#### Work required:
Go through the listing and return every line with "outline" in it.

────────────────

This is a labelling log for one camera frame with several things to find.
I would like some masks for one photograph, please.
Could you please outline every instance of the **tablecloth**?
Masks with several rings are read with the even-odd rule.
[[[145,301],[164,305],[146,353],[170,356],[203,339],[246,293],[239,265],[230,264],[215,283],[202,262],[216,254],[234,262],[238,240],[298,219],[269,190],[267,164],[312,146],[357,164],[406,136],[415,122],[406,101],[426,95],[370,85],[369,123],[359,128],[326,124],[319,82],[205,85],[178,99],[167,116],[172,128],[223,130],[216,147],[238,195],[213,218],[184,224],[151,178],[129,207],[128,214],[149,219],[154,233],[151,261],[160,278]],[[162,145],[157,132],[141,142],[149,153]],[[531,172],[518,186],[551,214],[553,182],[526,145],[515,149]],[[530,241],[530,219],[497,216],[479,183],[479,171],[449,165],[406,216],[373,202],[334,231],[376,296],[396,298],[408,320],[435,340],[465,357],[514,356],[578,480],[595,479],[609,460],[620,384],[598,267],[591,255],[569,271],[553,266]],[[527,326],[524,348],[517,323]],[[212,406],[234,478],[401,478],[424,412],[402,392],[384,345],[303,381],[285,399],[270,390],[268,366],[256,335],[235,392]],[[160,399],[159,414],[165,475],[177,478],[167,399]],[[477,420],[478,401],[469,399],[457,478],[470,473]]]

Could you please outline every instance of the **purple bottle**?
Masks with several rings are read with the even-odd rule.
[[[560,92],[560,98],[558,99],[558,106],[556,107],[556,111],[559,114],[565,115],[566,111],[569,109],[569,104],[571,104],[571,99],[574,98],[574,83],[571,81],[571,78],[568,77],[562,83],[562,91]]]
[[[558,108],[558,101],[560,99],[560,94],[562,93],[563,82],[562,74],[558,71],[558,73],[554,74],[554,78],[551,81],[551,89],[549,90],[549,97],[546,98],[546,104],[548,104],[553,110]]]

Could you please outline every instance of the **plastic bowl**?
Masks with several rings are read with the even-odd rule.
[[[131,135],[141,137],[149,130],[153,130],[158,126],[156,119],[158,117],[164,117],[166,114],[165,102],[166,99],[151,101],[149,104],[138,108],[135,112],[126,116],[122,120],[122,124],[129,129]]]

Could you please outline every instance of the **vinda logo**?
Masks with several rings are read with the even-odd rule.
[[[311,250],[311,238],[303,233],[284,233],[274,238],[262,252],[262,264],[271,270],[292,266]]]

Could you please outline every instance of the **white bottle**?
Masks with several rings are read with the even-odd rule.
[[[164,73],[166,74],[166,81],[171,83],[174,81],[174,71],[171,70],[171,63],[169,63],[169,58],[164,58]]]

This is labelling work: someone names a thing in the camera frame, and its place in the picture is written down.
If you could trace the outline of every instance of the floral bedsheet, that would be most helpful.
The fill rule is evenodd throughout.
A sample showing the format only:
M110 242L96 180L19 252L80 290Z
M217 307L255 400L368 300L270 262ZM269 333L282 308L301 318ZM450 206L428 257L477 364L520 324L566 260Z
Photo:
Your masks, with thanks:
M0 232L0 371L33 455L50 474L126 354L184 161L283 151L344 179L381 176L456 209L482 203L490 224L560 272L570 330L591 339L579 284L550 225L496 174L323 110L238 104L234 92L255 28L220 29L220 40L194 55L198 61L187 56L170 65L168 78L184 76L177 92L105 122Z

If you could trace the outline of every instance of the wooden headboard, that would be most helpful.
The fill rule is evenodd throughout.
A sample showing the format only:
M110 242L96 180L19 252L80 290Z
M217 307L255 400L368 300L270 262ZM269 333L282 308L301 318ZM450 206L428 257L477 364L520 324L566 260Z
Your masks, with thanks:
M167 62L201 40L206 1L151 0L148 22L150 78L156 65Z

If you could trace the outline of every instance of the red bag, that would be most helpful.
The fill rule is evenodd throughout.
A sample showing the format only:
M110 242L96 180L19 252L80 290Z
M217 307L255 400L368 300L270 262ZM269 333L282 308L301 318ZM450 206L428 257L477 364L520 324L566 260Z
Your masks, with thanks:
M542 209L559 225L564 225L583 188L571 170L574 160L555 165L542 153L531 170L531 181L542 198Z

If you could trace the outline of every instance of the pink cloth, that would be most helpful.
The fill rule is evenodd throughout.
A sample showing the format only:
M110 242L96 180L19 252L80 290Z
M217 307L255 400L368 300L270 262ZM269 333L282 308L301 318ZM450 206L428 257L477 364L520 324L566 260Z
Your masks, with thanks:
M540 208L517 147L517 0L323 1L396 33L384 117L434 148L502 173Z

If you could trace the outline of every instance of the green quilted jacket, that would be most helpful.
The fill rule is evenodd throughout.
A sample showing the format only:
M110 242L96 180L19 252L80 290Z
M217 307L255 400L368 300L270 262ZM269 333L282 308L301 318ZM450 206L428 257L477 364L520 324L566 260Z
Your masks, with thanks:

────────────────

#### Task solution:
Could you please outline every instance of the **tablecloth**?
Could you please outline every instance of the **purple bottle**?
Could you please outline every instance of the **plastic bowl**?
Could you please outline every instance of the **vinda logo**?
Could you please outline every instance of the **white bottle**?
If you could trace the outline of every instance of the floral bedsheet, that would be most helpful.
If you could trace the outline of every instance of the wooden headboard, that would be most helpful.
If you could trace the outline of every instance of the red bag, that would be most helpful.
If you could trace the outline of every instance of the pink cloth, that would be most helpful.
If you could trace the outline of every instance of the green quilted jacket, that would be most helpful.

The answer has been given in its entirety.